Gröt means porridge, a warming food made from oats and water or milk and beloved in Sweden since Viking times.
There are many, many different kinds of gröt ranging from trollgröt or klappgröt (a lingonberry porridge eaten for dessert and whisked into a liquid), nävgröt (a substantial Värmland variant served with pork), julgröt (a dish similar to rice pudding and traditionally eaten on Christmas), tomtegröt (the porridge traditionally left out for the household gnome, naturally) and many others.
Other related words are grötslev or 'porridge ladle', a kitchen utensil specifically for the serving of porridge (usually made out of wood). Swedes are big fans of having specific tools for certain foods, with the cheese-slice and butter knife being two other examples.
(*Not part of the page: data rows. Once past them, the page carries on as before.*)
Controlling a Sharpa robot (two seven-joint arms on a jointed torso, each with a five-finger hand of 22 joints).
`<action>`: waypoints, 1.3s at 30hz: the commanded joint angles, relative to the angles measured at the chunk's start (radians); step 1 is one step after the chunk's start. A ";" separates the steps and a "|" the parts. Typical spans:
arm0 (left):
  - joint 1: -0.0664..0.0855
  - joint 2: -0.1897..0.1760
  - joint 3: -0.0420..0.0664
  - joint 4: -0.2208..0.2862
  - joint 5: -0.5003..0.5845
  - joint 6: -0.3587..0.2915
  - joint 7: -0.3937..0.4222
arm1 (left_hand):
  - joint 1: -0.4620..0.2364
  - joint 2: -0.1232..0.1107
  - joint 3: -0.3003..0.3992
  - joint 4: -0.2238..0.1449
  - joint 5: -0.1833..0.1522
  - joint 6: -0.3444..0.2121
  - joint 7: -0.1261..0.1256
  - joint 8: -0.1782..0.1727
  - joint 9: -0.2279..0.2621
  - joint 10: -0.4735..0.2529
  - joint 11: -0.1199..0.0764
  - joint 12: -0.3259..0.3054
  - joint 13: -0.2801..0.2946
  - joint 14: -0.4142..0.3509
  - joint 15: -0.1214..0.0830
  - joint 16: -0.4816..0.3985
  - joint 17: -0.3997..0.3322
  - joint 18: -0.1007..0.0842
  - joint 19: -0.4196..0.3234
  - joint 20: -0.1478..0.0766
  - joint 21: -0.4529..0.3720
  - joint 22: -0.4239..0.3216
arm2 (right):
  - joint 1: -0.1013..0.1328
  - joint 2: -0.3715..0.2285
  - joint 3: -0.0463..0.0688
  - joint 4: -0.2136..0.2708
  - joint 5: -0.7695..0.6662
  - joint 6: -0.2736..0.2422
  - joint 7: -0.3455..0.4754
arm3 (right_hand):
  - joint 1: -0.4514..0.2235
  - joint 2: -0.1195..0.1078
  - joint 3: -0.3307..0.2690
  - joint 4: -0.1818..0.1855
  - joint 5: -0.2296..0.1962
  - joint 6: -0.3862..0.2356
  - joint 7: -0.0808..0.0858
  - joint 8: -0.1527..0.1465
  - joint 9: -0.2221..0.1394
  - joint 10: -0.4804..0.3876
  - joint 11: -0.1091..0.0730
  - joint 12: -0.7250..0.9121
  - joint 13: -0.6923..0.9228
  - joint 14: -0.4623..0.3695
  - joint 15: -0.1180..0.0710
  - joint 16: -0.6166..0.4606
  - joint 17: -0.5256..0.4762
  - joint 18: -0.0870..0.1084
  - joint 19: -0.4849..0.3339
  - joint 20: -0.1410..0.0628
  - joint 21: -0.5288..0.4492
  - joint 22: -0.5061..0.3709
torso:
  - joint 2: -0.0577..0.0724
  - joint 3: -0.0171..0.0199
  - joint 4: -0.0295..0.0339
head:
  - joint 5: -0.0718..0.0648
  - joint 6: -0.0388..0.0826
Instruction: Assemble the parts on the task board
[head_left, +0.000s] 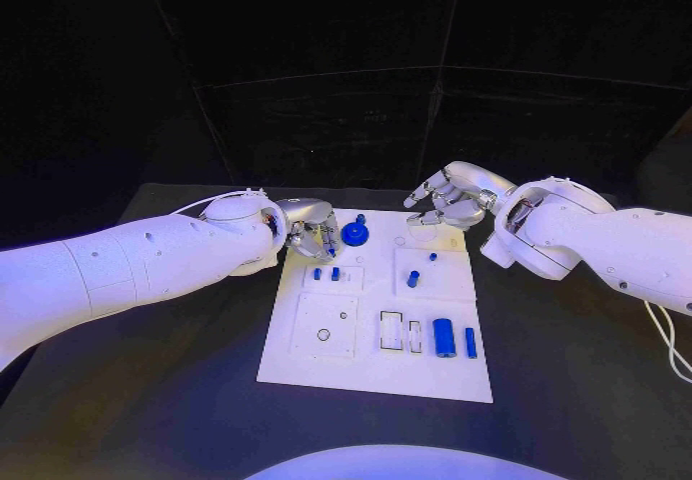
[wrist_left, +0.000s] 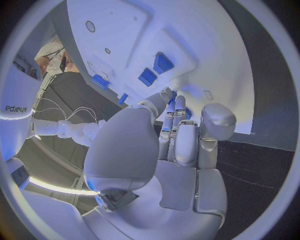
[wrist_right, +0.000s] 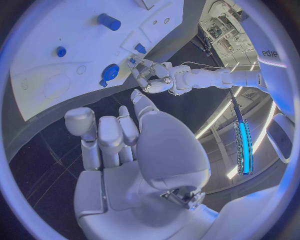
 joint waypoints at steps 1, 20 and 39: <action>0.001 0.001 0.000 -0.002 -0.001 0.018 -0.013 | -0.011 -0.002 0.003 0.001 -0.002 0.001 0.004 -0.010 -0.002 0.001 0.003 -0.011 -0.001 0.020 0.000 0.003 -0.002 -0.017 0.008 0.000 0.003 0.002 | 0.002 0.001 0.001 0.001 -0.002 -0.010 0.003 | 0.000 0.011 0.005 0.001 0.005 -0.006 0.003 -0.002 -0.002 -0.003 -0.003 0.001 0.001 0.003 -0.002 -0.001 0.002 0.020 0.006 0.000 -0.005 0.001 | 0.000 0.0000 0.0000 | 0.000 -0.001; 0.001 0.002 0.000 -0.011 0.005 0.024 -0.019 | -0.034 -0.028 0.009 0.000 -0.002 -0.078 0.030 -0.073 -0.020 -0.046 0.029 -0.064 -0.004 0.016 0.020 0.003 -0.018 -0.019 0.004 0.015 0.004 0.009 | 0.002 0.000 0.001 0.000 -0.002 -0.011 0.003 | 0.001 0.009 0.006 0.002 0.007 -0.007 0.003 -0.002 -0.002 -0.004 -0.003 0.000 0.000 0.003 -0.002 -0.002 -0.001 0.020 0.006 0.000 -0.007 -0.002 | 0.000 -0.0002 -0.0005 | -0.002 -0.004; 0.001 -0.077 0.002 0.022 0.185 -0.068 0.011 | -0.039 -0.033 0.011 0.000 -0.001 -0.087 0.038 -0.085 -0.018 -0.060 0.036 -0.078 -0.003 0.012 0.026 -0.001 -0.033 -0.016 0.000 0.021 -0.006 0.001 | 0.002 -0.018 0.000 -0.007 -0.071 0.004 -0.005 | 0.048 -0.004 0.083 -0.007 -0.018 0.041 -0.010 0.009 -0.001 -0.254 -0.015 -0.554 -0.526 -0.014 -0.012 -0.076 -0.091 0.036 -0.033 -0.007 -0.083 -0.117 | -0.002 -0.0027 0.0016 | -0.012 0.002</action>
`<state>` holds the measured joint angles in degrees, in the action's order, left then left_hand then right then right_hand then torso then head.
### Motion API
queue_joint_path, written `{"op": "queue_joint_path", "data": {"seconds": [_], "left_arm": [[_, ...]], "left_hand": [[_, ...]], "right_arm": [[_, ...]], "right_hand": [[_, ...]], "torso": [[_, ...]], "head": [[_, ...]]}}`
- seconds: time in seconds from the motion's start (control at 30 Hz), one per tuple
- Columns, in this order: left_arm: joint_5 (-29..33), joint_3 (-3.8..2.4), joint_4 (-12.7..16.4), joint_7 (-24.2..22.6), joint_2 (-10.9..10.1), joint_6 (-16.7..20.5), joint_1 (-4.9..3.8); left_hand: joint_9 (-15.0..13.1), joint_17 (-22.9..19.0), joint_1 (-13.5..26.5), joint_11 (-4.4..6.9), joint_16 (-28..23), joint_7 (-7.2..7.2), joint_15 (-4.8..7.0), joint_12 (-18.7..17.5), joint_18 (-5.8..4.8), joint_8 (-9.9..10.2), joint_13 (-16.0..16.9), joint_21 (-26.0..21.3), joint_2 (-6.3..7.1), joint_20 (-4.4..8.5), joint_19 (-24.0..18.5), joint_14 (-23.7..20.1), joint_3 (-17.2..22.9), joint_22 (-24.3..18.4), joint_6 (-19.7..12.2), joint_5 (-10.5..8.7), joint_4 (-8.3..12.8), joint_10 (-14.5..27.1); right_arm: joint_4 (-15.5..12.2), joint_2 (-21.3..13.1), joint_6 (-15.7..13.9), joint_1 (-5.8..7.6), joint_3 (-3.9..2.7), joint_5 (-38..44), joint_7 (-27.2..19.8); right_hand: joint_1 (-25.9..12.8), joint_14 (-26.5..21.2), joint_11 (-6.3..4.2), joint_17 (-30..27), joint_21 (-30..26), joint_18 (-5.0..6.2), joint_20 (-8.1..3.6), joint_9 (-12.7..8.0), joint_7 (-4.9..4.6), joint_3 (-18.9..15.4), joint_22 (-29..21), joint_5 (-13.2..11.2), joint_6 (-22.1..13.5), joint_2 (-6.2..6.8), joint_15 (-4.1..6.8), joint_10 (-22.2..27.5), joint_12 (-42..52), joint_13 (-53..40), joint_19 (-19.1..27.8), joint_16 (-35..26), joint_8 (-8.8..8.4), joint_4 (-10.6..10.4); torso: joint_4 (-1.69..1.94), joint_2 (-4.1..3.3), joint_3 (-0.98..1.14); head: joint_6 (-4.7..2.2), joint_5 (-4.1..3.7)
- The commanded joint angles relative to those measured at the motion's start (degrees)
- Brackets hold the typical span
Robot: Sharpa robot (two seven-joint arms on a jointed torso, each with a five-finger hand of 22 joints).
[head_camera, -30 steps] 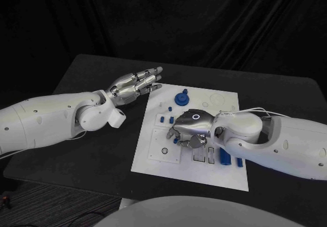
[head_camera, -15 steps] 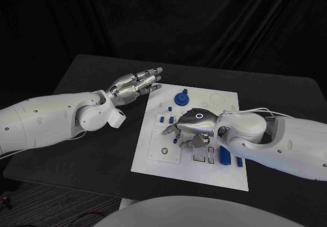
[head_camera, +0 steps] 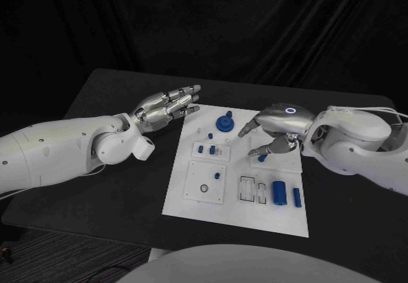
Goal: Assemble the parts on the task board
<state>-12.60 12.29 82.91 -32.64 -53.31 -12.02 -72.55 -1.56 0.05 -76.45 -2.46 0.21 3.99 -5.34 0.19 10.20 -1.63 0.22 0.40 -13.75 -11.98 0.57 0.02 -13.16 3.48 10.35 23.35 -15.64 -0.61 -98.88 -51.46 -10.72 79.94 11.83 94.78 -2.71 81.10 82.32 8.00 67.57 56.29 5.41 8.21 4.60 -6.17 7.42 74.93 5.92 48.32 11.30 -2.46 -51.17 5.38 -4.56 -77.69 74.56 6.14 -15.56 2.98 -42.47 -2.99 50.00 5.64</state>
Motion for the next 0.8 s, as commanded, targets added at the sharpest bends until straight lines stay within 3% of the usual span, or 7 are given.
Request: {"op": "queue_joint_path", "data": {"seconds": [0.03, 0.13, 0.23, 0.33, 0.43, 0.6, 0.8], "left_arm": [[0.0, -0.04, 0.0, -0.6, 0.2, -0.5, 0.12], [0.0, -0.04, -0.1, -0.6, 0.4, -0.5, 0.13], [0.0, -0.04, -0.2, -0.7, 0.6, -0.7, 0.13], [0.0, -0.04, -0.2, -0.7, 0.8, -0.9, 0.15], [0.0, -0.04, -0.3, -0.6, 0.8, -1.1, 0.19], [0.0, -0.04, -0.5, -0.5, 0.8, -1.3, 0.31], [0.0, -0.04, -0.5, -0.4, 0.8, -1.4, 0.42]], "left_hand": [[0.0, -0.1, -0.7, 0.03, -0.2, -0.06, -0.56, 0.1, 0.04, -0.2, 0.0, 0.4, 0.01, -0.12, 0.3, 0.0, 0.2, 0.1, 0.1, 0.29, 0.3, 0.1], [0.0, -0.1, -0.7, 0.03, -0.2, -0.06, -0.56, 0.1, 0.04, -0.2, 0.0, 0.4, 0.01, -0.12, 0.3, 0.0, 0.2, 0.1, 0.1, 0.29, 0.3, 0.1], [0.0, -0.1, -0.7, 0.02, -0.2, -0.06, -0.56, 0.1, 0.04, -0.2, 0.0, 0.4, 0.02, -0.13, 0.3, 0.0, 0.2, 0.0, 0.1, 0.28, 0.3, 0.1], [-0.1, -0.1, -0.7, -0.07, -0.2, 0.02, -0.53, 0.1, 0.04, -0.2, 0.0, 0.3, 0.02, -0.13, 0.3, 0.0, 0.2, 0.0, 0.3, 0.32, 0.3, 0.1], [-0.1, -0.1, -0.7, -0.14, -0.2, 0.10, -0.50, 0.1, 0.04, -0.3, 0.0, 0.3, 0.01, -0.14, 0.3, 0.0, 0.2, 0.0, 0.4, 0.36, 0.3, 0.1], [-0.1, -0.1, -0.8, -0.25, -0.2, 0.20, -0.47, 0.1, 0.04, -0.3, 0.0, 0.3, -0.03, -0.14, 0.3, 0.0, 0.2, 0.0, 0.4, 0.37, 0.3, 0.1], [-0.1, -0.1, -0.8, -0.50, -0.2, 0.42, -0.40, 0.2, 0.05, -0.3, 0.0, 0.3, -0.16, -0.12, 0.3, 0.0, 0.3, 0.0, 0.5, 0.43, 0.3, 0.0]], "right_arm": [[0.3, -1.7, 1.9, 1.11, 0.05, -7.4, 2.6], [0.7, -2.7, 2.9, 1.61, 0.05, -8.0, 2.7], [1.2, -3.6, 4.5, 1.81, 0.06, -7.1, 2.9], [1.7, -4.0, 5.1, 1.47, 0.07, -5.8, 2.7], [2.2, -4.1, 5.1, 0.86, 0.07, -4.9, 2.1], [2.6, -4.2, 4.4, -0.47, 0.08, -4.2, 0.8], [2.8, -4.2, 4.2, -1.41, 0.08, -4.1, -0.5]], "right_hand": [[0.7, -0.1, -0.07, 0.0, -0.2, 0.78, 0.24, -0.1, -0.05, -0.5, 6.8, -0.3, 0.2, 0.63, -0.20, 0.6, 0.1, 0.3, 0.0, 0.3, -0.41, -1.2], [1.1, -0.1, 0.01, 0.1, -0.3, 0.83, 0.11, -0.2, 0.19, -0.9, 6.8, -0.3, 0.2, 0.94, 0.08, 1.4, 0.0, 0.6, 0.0, 0.4, -0.58, -1.3], [0.6, -0.2, -0.56, 0.0, -0.5, 0.94, -0.72, -0.3, 0.57, -1.4, 6.8, -1.6, 0.4, 1.29, 1.28, 2.5, 0.0, 0.8, 0.1, 0.4, -0.67, -1.4], [0.1, -0.2, -1.00, -0.1, -0.6, 0.89, -1.35, -0.4, 1.74, -1.8, 6.8, -2.4, 0.3, 1.65, 1.78, 2.9, 0.7, 0.7, 0.1, 0.4, -0.97, -1.4], [-0.6, -0.2, -1.20, 0.0, -0.5, 0.85, -1.55, -0.3, 1.79, -2.1, 6.8, -2.8, 0.3, 1.92, 1.97, 2.5, 1.3, 0.5, 0.0, 0.4, -1.02, -1.4], [-3.2, 0.6, -1.44, 1.1, 1.9, 0.37, -1.86, -0.4, 0.86, -3.2, 7.4, -3.0, 0.5, 2.41, 2.06, -0.3, 3.5, 0.0, -1.1, 1.4, -1.26, -1.4], [-4.3, 1.7, -1.53, 2.8, 5.2, -0.30, -1.21, -0.4, -0.77, -5.7, 8.2, -3.0, 1.0, 2.41, 0.99, -2.9, 4.5, 0.0, -2.6, 2.8, -1.29, -1.5]], "torso": [[0.01, 0.00, -0.08], [0.10, -0.05, -0.07], [0.07, -0.03, -0.08], [0.06, -0.02, -0.14], [-0.07, -0.03, -0.15], [0.00, -0.15, -0.03], [0.16, -0.19, 0.04]], "head": [[0.00, -0.47], [0.00, -0.62], [0.00, -0.75], [0.00, -0.78], [0.00, -0.72], [0.00, -1.07], [0.00, -1.45]]}}
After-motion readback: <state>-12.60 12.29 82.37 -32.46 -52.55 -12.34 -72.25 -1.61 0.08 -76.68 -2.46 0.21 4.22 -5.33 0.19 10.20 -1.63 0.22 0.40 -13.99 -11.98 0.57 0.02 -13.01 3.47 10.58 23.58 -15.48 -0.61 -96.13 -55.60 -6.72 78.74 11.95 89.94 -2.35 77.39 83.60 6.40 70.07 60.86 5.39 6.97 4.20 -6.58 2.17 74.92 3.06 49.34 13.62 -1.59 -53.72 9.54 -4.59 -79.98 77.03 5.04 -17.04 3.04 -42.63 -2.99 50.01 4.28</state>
There's also the adjective grötig (porridge-y, porridge-like), which describes something thick and unclear, and perhaps muddled – look out for Swedes describing the Danish language as grötig. Despite the popularity of porridge, it's not a compliment. And gröt itself can also be used in a metaphorical sense to mean 'mess' or 'muddle' or talk about something unclear.
How not to eat your gröt. via GIPHY
Because porridge itself has existed in Sweden for centuries, the Swedish language has long had words for porridge: grøter in early varieties of Swedish and grautr in Old Norse before that.
These words have their origins in the even older word greuna, which meant something like 'to coarsely grind'. This is also the root of other words such as gryta (stew) and grus (gravel/pebbles) in Swedish, but these were much more recent additions to the vocabulary than gröt.
Gröt also pops up in some Swedish idioms and proverbs. Het på gröten (literally 'hot on the porridge') is used to describe someone very eager about something or someone, often but not always with romantic or sexual connotations.. For example: Jonas är het på gröten för Anna (Jonas is keen on Anna).
Gå som katten kring het gröt (literally: 'to walk like the cat around hot porridge) is the Swedish equivalent of “to beat around the bush”, meaning to take a long time to get to the point. In fact, the English language has its own feline version: 'to pussyfoot around something'. So if you say han gick inte som katten kring het gröt, it means 'he got straight to the point'.
And if you describe someone as grötmyndig (literally meaning something like 'of an age to make porridge' or 'authoritative in matters of porridge), it means 'haughty', 'pretentious' or 'loud-mouthed'. But this word actually doesn't have anything to do with porridge. It comes from Low German grootmündig, which became großmundig in today's German and literally means 'big-mouthed'.
Gröt är en god och nyttig mat
Porridge is a tasty and healthy food
Ska vi ha gröt till frukost?
Shall we have porridge for breakfast?